Positive signs show that Saudi Arabia economic transformation strategy is helping drive strong business results, Korn Ferry 2018 Salary & Benefits Study revealed.
Those results are translating into measurable salary and bonus increases for employees at all levels, with “high performers” reaping the greatest benefit with bonus pays out averaging 120% higher than the general average.
The annual study from Korn Ferry captured data from 437 organizations across 20 economic sectors and included more than 420,000 employees. Data showed average salary increases of 2.6% across all sectors, with financial services employees realizing average increases of 3.7%
The introduction of Cost of Living Allowances for Saudi nationals and increased expat levy fees could potentially have a negative impact on employee compensation costs, however the ability for companies to support consistent salary growth across several sectors speaks to strong overall positive economic performance, said Harish Bhatia, Regional Director, Korn Ferry MENA.

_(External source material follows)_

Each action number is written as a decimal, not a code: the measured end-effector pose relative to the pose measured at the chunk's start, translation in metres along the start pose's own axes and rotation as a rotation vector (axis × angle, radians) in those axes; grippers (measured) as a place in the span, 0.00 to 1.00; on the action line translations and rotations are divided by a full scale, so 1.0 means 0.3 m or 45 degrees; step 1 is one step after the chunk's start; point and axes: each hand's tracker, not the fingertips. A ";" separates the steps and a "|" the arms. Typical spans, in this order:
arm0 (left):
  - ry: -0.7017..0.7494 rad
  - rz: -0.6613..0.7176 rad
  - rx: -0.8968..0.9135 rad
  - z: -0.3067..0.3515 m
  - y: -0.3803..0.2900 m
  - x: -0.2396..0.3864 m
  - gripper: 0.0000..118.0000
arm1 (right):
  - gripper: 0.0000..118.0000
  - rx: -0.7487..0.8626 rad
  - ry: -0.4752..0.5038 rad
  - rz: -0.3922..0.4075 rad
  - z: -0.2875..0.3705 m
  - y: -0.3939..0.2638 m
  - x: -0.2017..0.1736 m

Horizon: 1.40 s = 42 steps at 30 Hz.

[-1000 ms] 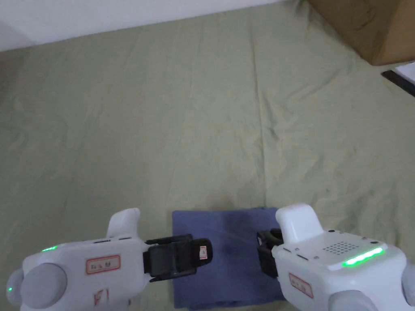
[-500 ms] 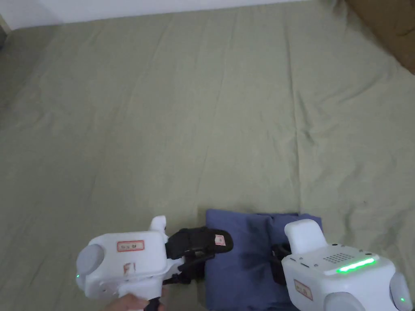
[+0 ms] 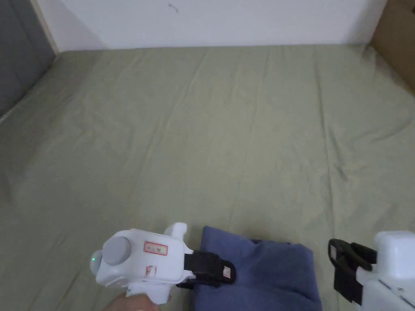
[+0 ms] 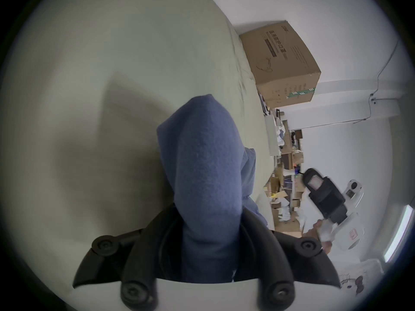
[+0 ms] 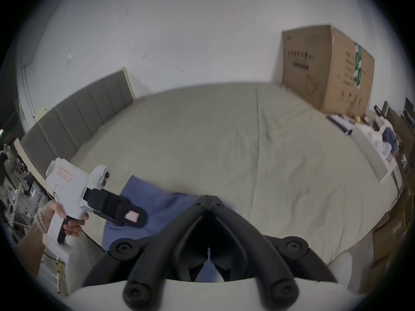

It’s the bonus data, according to Bhatia, that sends the strongest signals about the changing business practices in the modern Saudi economy; it potentially points to the start of changes taking place in the overall business culture. High-performing executives received the equivalent of greater than 6 months of salary in bonus. That’s 120% more than the average bonus pay out, clearly distinguishing for performance and sending a strong message stressing on performance behaviors.
“At the senior executive level, we are starting to see a shift in reward schemes where companies are identifying and paying increased bonuses to high performers who are driving business results. That kind of variable approach to compensation sends a message that companies are moving from a long-term fixed cost model to one that is more closely aligned with measurable performance and impact,” said Bhatia.
The problem, however is that the study showed this performance-based differentiation isn’t going deep enough into lower levels of the organizations. Bonuses are being paid to workforce that performed below expectations, which is not best use of compensation budgets in an environment where margins are shrinking. While average salary increases were consistent with 2017 figures, those increases didn’t keep up with inflation. A rising inflation rate of 4.4%, up from 2.2% in 2017, means that the real spending power of the average worker’s basic pay package year over year is at negative (-1.8%).
“The good news is that overall economic performance was strong across most organizations that we surveyed, more employees received bonuses compared to previous year,” Bhatia said.
The challenge organizations have is finding a balance between managing the pressure of rising fixed costs and allocating funds to a bonus pool that is used to drive performance. One measure of finding this balance is to stop offering a bonus to low-performers.
This way we further drive excellence and need for sustainable performance,” said Bhatia. “Bonuses are one of the most important tools organizations have to motivate and incentivize employees tied to measurable performance and business impact in the long run.”
The Korn Ferry study spotlights several other key trends and potential challenges to the Saudi economy and employment landscape:
• Despite efforts to increase participation of women in the workforce, of the companies analyzed women represent only 5% of the total employee base, with the greatest percentage working in entry level jobs.
• While employment levels remain consistent, only 11% of the total pool of employees studied were recruited in the last 12 months. That’s down by nearly 20% year over year, indicative of people staying in their jobs longer in an uncertain economic environment.
• While the year-on-year salary increases for executive jobs is the highest at 6.7%, that also highlights a severe talent shortage of specific skilled workers in key strategic sectors. Companies in financial services, e-commerce, digitalization and logistics, for example, are being forced to pay premiums to attract skilled talent from an increasingly limited potential employment pool. Experienced sales and engineering talent are also limited, with 45% of organizations reporting difficulties in hiring much needed skilled workers.